▶ PROVIDED MATERIAL

====================

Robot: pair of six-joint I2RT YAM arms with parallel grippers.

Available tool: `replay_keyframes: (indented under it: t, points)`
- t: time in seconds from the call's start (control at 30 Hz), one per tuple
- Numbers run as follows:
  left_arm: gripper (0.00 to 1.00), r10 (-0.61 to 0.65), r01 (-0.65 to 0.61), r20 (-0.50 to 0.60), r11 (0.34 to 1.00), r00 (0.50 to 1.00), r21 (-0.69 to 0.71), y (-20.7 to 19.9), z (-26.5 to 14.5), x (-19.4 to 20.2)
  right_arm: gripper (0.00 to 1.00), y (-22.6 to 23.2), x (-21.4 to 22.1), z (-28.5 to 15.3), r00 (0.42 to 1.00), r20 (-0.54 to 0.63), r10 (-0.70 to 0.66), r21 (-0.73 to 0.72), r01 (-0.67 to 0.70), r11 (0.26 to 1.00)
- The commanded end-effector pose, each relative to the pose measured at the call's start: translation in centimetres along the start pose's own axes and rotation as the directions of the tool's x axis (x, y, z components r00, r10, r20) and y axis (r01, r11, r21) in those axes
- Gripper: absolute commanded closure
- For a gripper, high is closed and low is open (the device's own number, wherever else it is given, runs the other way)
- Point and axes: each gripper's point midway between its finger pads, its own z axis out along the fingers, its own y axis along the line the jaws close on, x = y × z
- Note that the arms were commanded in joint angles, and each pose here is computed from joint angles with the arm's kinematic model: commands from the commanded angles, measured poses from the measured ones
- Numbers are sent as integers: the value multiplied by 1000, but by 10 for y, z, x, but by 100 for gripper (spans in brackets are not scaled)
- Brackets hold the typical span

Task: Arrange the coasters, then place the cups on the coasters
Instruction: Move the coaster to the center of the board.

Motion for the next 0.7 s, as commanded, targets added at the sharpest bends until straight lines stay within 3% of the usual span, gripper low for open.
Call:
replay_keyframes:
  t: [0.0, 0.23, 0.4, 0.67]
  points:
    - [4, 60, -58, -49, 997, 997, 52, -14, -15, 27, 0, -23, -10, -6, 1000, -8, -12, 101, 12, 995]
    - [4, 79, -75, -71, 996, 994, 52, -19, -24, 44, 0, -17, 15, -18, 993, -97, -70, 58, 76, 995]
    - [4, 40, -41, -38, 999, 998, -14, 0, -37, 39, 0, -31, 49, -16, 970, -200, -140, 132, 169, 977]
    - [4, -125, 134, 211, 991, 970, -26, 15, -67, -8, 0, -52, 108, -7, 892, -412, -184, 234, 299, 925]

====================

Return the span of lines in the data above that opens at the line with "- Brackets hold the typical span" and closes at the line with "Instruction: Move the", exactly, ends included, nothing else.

- Brackets hold the typical span

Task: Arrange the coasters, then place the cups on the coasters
Instruction: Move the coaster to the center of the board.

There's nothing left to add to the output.